Data curation as publishing for digital humanists

This is an edited version of the presentation I gave at the CIC Center for Library Initiatives Annual Conference, May 22-23, 2013. I was delighted to be part of a panel with Matt Gold (CUNY) and Matthew Jockers (Nebraska) on "Digital Humanities, Alternative Publishing Needs of Faculty." Since I wrote much of the text of the talk I presented, I thought I would share it here, somewhat edited. (I don't usually write the "prose" of my talks beforehand.) My original slides are available on Speaker Deck with all of the leaps, shorthand, and repetitions inherent in being a product intended for verbal delivery.

I want to extend my thanks again to all the staff of the CIC Center for Library Initiatives and to the members of the Program Committee for the 2013 Annual Conference for inviting me to speak. The University of Maryland will become part of the CIC on July 1 of this year and attending this conference was a great way to preview some of the exciting work happening in the libraries of the CIC institutions.

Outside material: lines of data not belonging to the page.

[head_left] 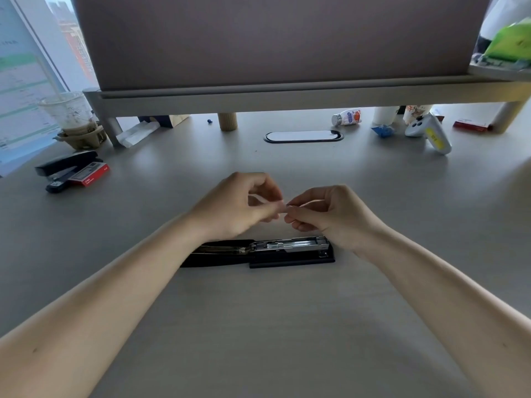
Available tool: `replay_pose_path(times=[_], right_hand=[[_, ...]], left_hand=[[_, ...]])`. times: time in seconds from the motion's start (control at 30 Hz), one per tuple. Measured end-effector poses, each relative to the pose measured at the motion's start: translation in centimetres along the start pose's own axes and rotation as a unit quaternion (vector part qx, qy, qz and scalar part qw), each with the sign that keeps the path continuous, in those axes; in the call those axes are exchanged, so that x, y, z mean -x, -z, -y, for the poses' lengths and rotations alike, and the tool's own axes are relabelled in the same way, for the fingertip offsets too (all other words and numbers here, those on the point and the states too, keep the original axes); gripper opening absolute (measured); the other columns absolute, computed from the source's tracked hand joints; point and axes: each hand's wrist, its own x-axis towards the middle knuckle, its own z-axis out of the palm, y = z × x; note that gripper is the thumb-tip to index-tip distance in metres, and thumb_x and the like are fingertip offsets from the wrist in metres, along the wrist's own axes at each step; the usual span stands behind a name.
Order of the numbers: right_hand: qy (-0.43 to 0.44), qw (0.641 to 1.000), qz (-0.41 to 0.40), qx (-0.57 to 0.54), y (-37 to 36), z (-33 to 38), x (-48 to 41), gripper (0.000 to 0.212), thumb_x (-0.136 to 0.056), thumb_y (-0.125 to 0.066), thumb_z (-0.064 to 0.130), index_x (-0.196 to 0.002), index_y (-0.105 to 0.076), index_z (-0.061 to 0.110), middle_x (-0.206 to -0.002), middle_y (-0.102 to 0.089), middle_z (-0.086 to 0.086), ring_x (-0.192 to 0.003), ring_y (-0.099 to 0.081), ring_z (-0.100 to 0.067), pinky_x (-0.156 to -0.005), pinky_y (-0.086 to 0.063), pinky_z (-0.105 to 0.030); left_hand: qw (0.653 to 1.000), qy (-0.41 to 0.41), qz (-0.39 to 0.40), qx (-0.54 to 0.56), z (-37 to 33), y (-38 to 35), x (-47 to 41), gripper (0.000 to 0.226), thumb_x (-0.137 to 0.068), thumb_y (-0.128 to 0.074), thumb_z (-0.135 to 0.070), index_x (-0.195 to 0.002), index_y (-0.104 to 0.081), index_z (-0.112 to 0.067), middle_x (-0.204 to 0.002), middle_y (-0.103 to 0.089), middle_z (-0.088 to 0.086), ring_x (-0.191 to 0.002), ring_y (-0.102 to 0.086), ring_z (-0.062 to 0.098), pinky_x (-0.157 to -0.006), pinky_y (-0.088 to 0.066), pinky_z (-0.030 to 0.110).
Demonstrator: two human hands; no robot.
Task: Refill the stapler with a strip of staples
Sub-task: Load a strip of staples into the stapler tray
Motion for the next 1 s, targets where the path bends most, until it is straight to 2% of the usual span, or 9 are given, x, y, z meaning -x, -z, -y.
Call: replay_pose_path(times=[0.13,0.2,0.4,0.47,0.6,0.7,0.8,0.87,1.0], right_hand=[[0.032,0.999,-0.022,0.037,0.2,-0.3,0.2,0.005,-0.09,-0.08,0.008,-0.086,-0.078,0.011,-0.086,-0.084,-0.018,-0.068,-0.073,-0.017,-0.088,-0.064,-0.039],[0.04,0.997,-0.029,0.052,0.2,-0.3,0.3,0.006,-0.089,-0.081,0.01,-0.085,-0.079,0.014,-0.085,-0.085,-0.017,-0.07,-0.076,-0.017,-0.094,-0.062,-0.048],[0.043,0.996,-0.046,0.063,-0.1,-0.1,0.6,0.009,-0.087,-0.083,0.01,-0.082,-0.079,0.016,-0.085,-0.085,-0.014,-0.068,-0.078,-0.018,-0.095,-0.061,-0.055],[0.044,0.996,-0.039,0.069,0.1,0.0,0.7,0.002,-0.088,-0.082,0.011,-0.089,-0.081,0.012,-0.087,-0.086,-0.011,-0.078,-0.082,-0.028,-0.097,-0.061,-0.054],[0.045,0.998,-0.02,0.045,0.9,0.6,1.2,0.013,-0.089,-0.079,0.018,-0.101,-0.082,0.014,-0.093,-0.086,-0.008,-0.093,-0.083,-0.025,-0.101,-0.062,-0.044],[0.069,0.995,-0.034,0.062,0.8,0.6,1.4,0.013,-0.084,-0.082,0.03,-0.092,-0.085,0.019,-0.088,-0.086,-0.006,-0.09,-0.082,-0.026,-0.097,-0.062,-0.051],[0.096,0.991,-0.052,0.081,0.7,0.3,1.7,0.006,-0.084,-0.085,0.023,-0.088,-0.085,0.018,-0.084,-0.085,-0.004,-0.087,-0.081,-0.029,-0.092,-0.062,-0.054],[0.11,0.99,-0.056,0.067,0.9,0.2,2.2,0.005,-0.084,-0.085,0.018,-0.089,-0.085,0.016,-0.084,-0.085,-0.002,-0.081,-0.081,-0.022,-0.091,-0.063,-0.049],[0.135,0.987,-0.068,0.049,1.3,-0.3,3.1,0.008,-0.084,-0.084,0.016,-0.091,-0.084,0.017,-0.086,-0.085,0.001,-0.079,-0.079,-0.008,-0.086,-0.064,-0.036]], left_hand=[[0.968,0.154,0.069,0.185,-0.8,0.8,-0.1,0.025,-0.106,-0.055,-0.022,-0.091,-0.065,-0.004,-0.091,-0.078,0.02,-0.085,-0.079,0.032,-0.078,-0.068,0.032],[0.959,0.169,0.096,0.204,-1.0,0.9,-0.1,0.019,-0.104,-0.059,-0.019,-0.091,-0.064,-0.007,-0.091,-0.08,0.019,-0.077,-0.079,0.025,-0.072,-0.067,0.028],[0.965,0.146,0.08,0.201,-0.6,0.8,-0.3,0.007,-0.095,-0.071,-0.01,-0.092,-0.066,-0.006,-0.091,-0.079,0.02,-0.069,-0.078,0.018,-0.069,-0.066,0.023],[0.972,0.129,0.069,0.183,-0.6,0.8,-0.2,0.008,-0.094,-0.073,-0.01,-0.092,-0.067,-0.005,-0.088,-0.08,0.019,-0.069,-0.078,0.018,-0.068,-0.065,0.023],[0.986,0.072,0.045,0.144,-0.6,0.8,0.1,0.009,-0.091,-0.075,-0.009,-0.088,-0.068,-0.005,-0.08,-0.081,0.013,-0.068,-0.079,0.018,-0.07,-0.065,0.026],[0.993,0.029,0.029,0.11,-1.0,0.4,0.4,0.009,-0.089,-0.077,-0.005,-0.085,-0.069,-0.005,-0.079,-0.078,0.015,-0.067,-0.078,0.017,-0.069,-0.065,0.026],[0.998,-0.016,0.004,0.061,-1.0,-0.1,1.0,0.01,-0.089,-0.08,-0.008,-0.084,-0.071,-0.006,-0.079,-0.079,0.013,-0.073,-0.08,0.024,-0.077,-0.066,0.036],[0.998,-0.039,-0.015,0.043,-1.1,-0.4,1.7,0.01,-0.087,-0.082,-0.009,-0.088,-0.074,-0.004,-0.085,-0.081,0.013,-0.082,-0.08,0.032,-0.085,-0.065,0.047],[0.995,-0.054,-0.044,0.065,-1.7,-1.2,3.0,0.01,-0.083,-0.084,-0.002,-0.088,-0.076,-0.006,-0.089,-0.084,0.007,-0.086,-0.081,0.027,-0.089,-0.064,0.048]])
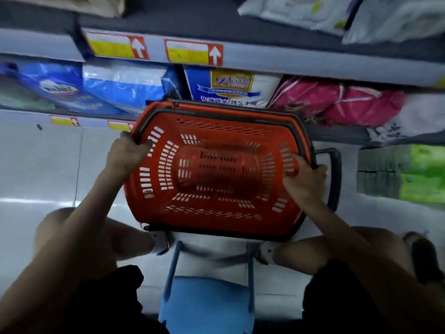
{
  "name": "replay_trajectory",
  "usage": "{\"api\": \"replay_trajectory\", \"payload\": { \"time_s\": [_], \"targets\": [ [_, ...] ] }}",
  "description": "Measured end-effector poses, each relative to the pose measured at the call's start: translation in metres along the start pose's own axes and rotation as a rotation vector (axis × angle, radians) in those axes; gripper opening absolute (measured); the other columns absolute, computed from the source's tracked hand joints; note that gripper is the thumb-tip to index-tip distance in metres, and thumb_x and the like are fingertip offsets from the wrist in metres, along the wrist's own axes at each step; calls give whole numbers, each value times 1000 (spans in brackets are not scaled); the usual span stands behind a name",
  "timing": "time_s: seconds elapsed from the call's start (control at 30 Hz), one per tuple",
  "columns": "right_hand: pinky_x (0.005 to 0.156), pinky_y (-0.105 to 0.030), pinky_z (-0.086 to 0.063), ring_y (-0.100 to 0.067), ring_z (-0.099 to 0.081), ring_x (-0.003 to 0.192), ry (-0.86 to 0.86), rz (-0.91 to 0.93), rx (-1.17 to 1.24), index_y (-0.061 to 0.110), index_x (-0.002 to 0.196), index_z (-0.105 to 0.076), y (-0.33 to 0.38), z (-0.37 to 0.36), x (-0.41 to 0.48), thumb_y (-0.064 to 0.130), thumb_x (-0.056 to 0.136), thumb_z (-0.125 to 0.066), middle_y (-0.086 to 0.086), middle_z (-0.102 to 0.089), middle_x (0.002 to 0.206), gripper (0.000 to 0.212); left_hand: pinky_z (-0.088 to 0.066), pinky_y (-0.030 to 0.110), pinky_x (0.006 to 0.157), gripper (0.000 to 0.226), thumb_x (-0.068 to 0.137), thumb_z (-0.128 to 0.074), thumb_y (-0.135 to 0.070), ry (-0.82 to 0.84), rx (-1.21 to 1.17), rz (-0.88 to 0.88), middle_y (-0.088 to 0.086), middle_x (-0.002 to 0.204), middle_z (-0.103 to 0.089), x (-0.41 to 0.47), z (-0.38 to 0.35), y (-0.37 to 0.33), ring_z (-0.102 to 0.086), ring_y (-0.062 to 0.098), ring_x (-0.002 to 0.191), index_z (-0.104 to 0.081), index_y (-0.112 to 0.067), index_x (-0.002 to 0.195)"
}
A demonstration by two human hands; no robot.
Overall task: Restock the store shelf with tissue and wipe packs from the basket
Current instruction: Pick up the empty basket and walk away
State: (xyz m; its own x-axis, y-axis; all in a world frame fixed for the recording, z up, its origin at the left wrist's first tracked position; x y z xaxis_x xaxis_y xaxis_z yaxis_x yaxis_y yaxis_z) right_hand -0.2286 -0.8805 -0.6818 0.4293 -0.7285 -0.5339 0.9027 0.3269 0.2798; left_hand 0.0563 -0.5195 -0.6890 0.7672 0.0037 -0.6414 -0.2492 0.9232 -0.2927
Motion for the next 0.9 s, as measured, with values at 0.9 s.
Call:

UPDATE: This piece was later published in the Journal of Digital Humanities 2.3 (Summer 2013).

Title slide: Data curation as publishing for digital humanists

When I was asked to participate on this panel about digital humanities and the alternative publishing needs of faculty, I felt obliged to temper my delighted acceptance of the invitation with a caveat that " scholarly publishing" (and its associated challenges) is not something I usually see as central to the work I do. One of the things I work on is data curation and the thoery and practice of data curation should be relevant to conversations about "emerging options for scholarly publishing." So, to address the theme of this conference and this panel, I would like to talk about data curation as publishing. The work of curating data—the activities required to maintain the usefulness of information produced as part of research—should be legible as "publishing" work in much the same way that well-understood tasks related to preparing and circulating monographs or journals are publishing work.

Data curation as a "publishing" activity is increasingly relevant to the working lives of digital humanities scholars. Moreover, articulating connections between "publishing" and data curation is important in the context of strategic decision libraries might make and, in fact, are making about how to participate in "publishing." Data curation as publishing is publishing work that draws directly on the unique skills of librarians and aligns directly with library missions and values in ways that other kinds of publishing endeavors may not.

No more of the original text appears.